CTC and Allianz Digital Accelerator will award €5000 to winner of cycle safety tech competition

CTC has partnered with with Allianz UK to launched a competition to help improve cycling safety in the UK. The competition invites people to submit ideas on the topic of “safe cycling and how the challenges faced on modern roads can be overcome using technology.”

From apps to wearable devices, all technology-based ideas will be considered by a panel who will then award the winning idea €5,000 and the chance to turn the idea into reality with development support from the Allianz Digital Accelerator.

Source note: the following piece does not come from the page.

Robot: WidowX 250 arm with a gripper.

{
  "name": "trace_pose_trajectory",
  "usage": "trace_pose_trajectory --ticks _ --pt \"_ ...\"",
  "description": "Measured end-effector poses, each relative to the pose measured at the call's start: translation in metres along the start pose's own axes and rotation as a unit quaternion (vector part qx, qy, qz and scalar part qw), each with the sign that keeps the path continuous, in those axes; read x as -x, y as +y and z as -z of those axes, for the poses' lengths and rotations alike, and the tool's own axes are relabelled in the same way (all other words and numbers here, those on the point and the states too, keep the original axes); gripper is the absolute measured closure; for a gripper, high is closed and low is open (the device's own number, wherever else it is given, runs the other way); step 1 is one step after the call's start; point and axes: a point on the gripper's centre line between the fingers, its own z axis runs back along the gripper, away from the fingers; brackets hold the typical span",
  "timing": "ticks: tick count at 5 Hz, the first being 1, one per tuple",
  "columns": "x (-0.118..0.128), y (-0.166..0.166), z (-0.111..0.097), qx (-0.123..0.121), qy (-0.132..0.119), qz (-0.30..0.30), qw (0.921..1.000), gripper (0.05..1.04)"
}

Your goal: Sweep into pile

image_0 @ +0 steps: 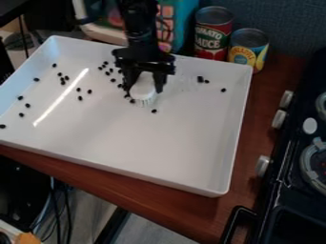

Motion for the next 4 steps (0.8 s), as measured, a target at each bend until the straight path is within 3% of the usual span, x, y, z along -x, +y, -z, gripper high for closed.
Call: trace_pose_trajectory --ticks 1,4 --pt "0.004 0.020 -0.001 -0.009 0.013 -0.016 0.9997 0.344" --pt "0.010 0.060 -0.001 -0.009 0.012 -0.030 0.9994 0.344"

David Murray, CTC’s Head of Communications and Campaigns, said: “While cycling is not a risky form of travel, there are still too many near-misses between cyclists and motorists on our roads. By teaming up with a technology hub like the Allianz Digital Accelerator, we hope to encourage budding tech entrepreneurs and the wider cycling public to share their ideas on how we can make cycling even safer.”

Allianz UK CSR Manager Richard Fullerton said: “Allianz is committed to improving road safety and is currently involved in a variety of initiatives across the globe. The idea behind this competition is that we want to hear from the people who experience issues on the road and have thoughts about how they can be tackled through technology.”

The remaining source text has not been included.